▶ WHAT IS BEING ASKED
Using the data below, tally the lines that include the string "minus". Only the number is wanted.

▶ WORKING DATA
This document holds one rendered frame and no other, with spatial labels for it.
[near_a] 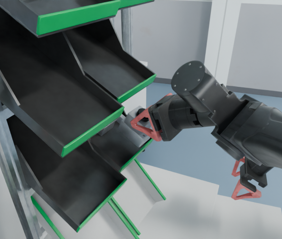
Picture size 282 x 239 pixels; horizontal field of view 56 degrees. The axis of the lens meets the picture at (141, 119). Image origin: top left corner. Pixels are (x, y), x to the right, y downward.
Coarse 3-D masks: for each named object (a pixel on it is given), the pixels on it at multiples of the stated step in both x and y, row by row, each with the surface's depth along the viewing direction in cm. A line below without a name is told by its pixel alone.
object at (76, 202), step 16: (16, 128) 53; (16, 144) 51; (32, 144) 52; (32, 160) 50; (48, 160) 51; (64, 160) 52; (80, 160) 53; (96, 160) 54; (32, 176) 44; (48, 176) 49; (64, 176) 50; (80, 176) 51; (96, 176) 52; (112, 176) 54; (48, 192) 47; (64, 192) 48; (80, 192) 49; (96, 192) 50; (112, 192) 49; (64, 208) 46; (80, 208) 47; (96, 208) 46; (80, 224) 43
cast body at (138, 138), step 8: (136, 112) 56; (120, 120) 60; (128, 120) 56; (144, 120) 54; (120, 128) 58; (128, 128) 57; (128, 136) 58; (136, 136) 56; (144, 136) 57; (136, 144) 57
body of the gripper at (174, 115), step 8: (176, 96) 51; (168, 104) 49; (176, 104) 48; (184, 104) 46; (152, 112) 47; (160, 112) 47; (168, 112) 48; (176, 112) 47; (184, 112) 46; (192, 112) 46; (160, 120) 47; (168, 120) 48; (176, 120) 48; (184, 120) 47; (192, 120) 46; (168, 128) 48; (176, 128) 49; (184, 128) 48; (168, 136) 48
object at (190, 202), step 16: (0, 176) 102; (160, 176) 102; (176, 176) 102; (0, 192) 95; (176, 192) 95; (192, 192) 95; (208, 192) 95; (0, 208) 89; (160, 208) 89; (176, 208) 89; (192, 208) 89; (208, 208) 89; (0, 224) 84; (16, 224) 84; (144, 224) 84; (160, 224) 84; (176, 224) 84; (192, 224) 84; (208, 224) 84
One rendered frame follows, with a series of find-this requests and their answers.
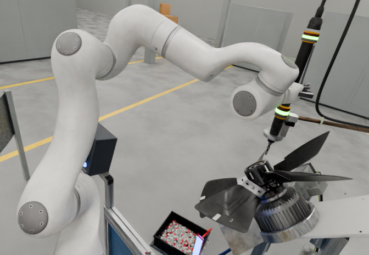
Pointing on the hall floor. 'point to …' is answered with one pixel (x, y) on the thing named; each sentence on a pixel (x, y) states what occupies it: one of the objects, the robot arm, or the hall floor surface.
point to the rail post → (107, 237)
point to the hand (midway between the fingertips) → (292, 84)
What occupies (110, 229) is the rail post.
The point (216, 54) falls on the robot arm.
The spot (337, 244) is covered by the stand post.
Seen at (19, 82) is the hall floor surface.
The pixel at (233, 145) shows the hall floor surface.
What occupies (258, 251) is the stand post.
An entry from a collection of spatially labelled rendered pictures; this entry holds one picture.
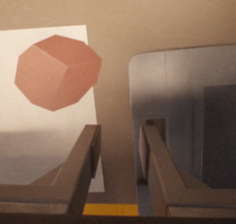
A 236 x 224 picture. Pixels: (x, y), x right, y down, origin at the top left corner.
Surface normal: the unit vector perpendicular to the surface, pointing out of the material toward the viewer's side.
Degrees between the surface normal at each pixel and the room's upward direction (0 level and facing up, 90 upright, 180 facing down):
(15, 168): 0
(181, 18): 0
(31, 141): 0
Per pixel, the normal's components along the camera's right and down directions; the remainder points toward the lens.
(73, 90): 0.32, 0.63
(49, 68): -0.18, 0.38
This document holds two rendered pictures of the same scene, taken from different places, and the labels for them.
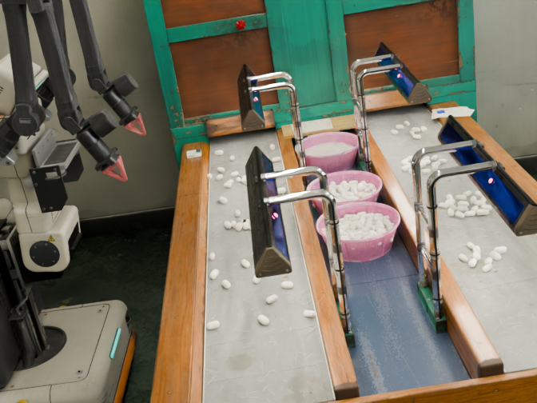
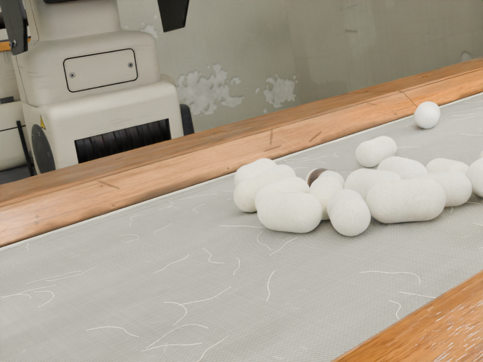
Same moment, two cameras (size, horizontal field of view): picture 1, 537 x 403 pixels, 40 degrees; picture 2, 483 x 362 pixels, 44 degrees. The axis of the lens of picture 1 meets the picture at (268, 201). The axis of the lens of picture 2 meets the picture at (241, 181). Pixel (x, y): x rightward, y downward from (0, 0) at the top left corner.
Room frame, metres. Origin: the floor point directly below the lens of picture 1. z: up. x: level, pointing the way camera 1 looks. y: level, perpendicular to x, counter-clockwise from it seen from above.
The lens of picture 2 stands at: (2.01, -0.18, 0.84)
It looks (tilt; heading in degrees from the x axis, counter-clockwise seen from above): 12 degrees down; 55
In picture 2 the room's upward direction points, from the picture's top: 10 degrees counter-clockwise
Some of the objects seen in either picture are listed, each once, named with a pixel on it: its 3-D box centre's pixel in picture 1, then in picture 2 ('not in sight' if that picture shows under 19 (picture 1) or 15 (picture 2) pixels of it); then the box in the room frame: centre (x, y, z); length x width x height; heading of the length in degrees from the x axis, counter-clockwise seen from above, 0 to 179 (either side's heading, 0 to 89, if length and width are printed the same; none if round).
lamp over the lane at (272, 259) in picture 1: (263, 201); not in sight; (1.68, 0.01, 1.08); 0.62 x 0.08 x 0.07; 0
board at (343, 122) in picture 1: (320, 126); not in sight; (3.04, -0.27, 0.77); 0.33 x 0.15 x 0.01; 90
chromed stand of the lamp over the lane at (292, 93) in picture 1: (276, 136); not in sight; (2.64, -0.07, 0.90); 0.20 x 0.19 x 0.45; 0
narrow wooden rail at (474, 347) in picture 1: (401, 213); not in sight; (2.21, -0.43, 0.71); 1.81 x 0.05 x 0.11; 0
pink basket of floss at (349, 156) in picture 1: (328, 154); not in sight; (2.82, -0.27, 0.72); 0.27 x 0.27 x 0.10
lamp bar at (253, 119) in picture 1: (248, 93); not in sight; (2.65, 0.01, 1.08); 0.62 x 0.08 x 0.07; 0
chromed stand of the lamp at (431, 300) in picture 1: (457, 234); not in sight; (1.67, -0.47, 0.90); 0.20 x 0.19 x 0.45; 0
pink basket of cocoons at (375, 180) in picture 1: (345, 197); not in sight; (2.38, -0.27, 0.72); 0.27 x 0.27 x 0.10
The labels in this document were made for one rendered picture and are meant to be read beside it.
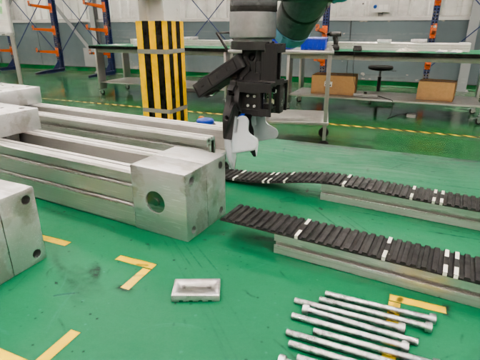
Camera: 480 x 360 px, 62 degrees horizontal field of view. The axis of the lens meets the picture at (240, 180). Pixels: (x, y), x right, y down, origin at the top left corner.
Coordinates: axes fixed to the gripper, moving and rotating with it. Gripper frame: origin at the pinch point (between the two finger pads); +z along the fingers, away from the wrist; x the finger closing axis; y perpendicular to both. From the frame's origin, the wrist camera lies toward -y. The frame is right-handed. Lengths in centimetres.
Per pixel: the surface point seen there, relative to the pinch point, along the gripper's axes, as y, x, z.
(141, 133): -19.0, -4.9, -3.1
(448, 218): 34.8, -1.9, 3.5
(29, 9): -973, 666, -66
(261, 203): 8.0, -8.0, 4.6
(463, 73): 37, 741, 47
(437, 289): 34.5, -20.8, 3.6
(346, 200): 20.2, -1.8, 3.7
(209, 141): -4.1, -3.9, -3.2
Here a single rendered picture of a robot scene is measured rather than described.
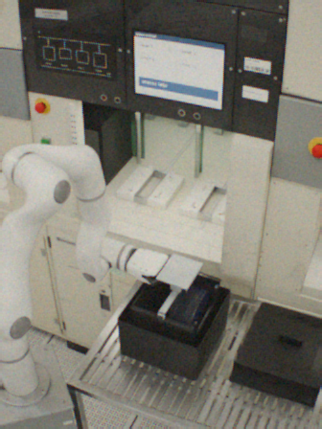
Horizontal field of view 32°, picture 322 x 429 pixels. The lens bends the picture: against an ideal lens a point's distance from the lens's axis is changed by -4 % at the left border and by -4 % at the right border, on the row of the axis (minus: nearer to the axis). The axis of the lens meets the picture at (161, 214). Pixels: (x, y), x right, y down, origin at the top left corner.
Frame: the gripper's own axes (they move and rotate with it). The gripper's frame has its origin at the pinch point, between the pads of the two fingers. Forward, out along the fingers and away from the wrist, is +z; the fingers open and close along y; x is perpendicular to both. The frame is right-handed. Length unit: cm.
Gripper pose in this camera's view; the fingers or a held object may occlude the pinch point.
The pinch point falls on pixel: (178, 275)
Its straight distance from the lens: 173.4
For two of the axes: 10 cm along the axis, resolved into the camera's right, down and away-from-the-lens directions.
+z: 9.0, 2.7, -3.4
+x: 0.0, -7.9, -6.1
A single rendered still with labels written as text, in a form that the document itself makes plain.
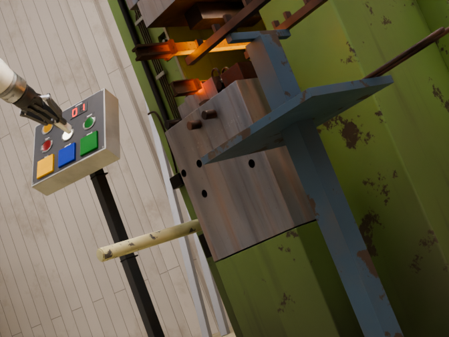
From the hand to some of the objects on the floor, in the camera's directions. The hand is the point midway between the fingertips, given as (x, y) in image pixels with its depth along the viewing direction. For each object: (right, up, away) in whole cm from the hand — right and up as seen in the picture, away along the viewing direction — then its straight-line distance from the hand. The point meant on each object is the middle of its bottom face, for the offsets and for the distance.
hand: (63, 124), depth 231 cm
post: (+41, -102, +10) cm, 110 cm away
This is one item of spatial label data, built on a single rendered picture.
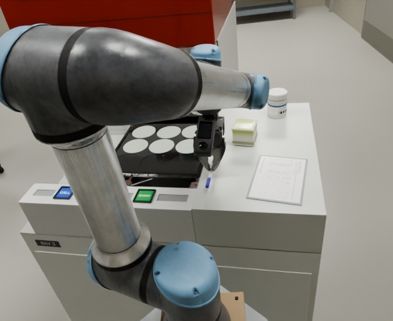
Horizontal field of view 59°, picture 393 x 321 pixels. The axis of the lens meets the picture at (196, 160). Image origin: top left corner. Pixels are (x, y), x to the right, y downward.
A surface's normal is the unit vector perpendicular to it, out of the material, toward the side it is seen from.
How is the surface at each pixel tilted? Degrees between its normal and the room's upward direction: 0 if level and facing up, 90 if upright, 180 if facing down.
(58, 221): 90
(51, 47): 38
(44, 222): 90
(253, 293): 90
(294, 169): 0
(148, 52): 47
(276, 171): 0
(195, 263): 9
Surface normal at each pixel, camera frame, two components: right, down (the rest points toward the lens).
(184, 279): 0.03, -0.77
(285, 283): -0.18, 0.59
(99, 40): 0.05, -0.49
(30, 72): -0.43, 0.22
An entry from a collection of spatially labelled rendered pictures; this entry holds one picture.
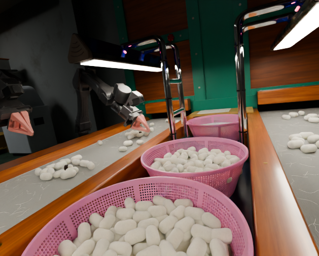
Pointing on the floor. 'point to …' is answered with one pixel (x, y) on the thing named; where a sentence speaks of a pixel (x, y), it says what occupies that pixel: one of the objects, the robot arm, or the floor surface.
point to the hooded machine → (39, 136)
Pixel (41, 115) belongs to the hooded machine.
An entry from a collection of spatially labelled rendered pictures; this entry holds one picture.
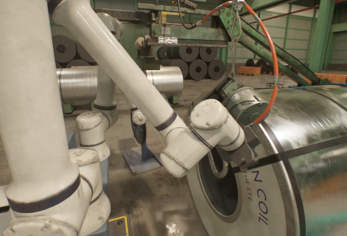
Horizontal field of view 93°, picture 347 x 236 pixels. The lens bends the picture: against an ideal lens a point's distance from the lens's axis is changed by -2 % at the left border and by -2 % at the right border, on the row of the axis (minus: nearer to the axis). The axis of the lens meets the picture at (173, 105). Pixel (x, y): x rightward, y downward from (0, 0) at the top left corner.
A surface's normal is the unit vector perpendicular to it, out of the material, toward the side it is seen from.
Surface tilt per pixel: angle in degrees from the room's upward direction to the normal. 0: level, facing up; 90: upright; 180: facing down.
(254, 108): 115
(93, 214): 71
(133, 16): 90
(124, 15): 90
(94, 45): 98
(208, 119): 50
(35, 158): 90
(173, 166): 77
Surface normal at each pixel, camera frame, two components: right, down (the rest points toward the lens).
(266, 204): -0.94, 0.08
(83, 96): 0.32, 0.54
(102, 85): -0.11, 0.25
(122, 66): 0.33, 0.11
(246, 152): -0.59, -0.50
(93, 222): 0.65, -0.14
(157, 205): 0.00, -0.97
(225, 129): 0.49, 0.38
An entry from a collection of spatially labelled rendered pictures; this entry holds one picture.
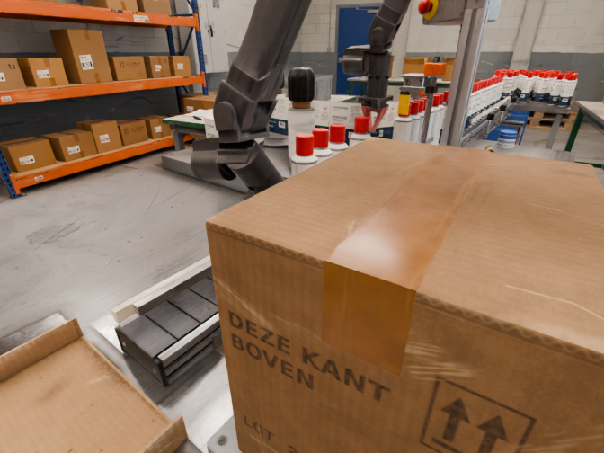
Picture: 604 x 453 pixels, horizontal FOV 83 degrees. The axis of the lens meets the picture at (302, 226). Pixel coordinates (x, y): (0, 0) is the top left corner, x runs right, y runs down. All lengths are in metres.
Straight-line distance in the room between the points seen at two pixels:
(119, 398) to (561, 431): 0.46
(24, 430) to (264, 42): 0.54
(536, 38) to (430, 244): 8.43
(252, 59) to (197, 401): 0.44
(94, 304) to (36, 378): 0.15
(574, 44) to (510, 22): 1.19
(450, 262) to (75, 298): 0.65
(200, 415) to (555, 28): 8.52
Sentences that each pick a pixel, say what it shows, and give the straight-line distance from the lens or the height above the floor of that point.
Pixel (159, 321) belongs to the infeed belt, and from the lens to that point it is 0.54.
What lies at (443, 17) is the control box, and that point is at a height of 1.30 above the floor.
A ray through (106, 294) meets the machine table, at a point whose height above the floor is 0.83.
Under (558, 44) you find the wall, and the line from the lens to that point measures 8.64.
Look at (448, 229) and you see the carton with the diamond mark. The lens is 0.24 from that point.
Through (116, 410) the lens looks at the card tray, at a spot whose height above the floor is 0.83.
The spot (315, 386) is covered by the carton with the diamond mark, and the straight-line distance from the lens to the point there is 0.26.
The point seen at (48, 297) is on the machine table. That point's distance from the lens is 0.77.
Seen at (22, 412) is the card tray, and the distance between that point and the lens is 0.58.
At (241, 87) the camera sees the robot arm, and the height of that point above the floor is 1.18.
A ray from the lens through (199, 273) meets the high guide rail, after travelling 0.47.
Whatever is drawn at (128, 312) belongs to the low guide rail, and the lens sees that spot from 0.53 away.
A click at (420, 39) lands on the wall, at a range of 8.76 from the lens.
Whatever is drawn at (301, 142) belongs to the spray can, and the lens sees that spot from 0.63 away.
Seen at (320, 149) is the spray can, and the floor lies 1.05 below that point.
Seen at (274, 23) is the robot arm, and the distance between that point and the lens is 0.48.
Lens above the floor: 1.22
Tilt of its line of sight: 27 degrees down
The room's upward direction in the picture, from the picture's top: straight up

▶ WORKED SOLUTION
2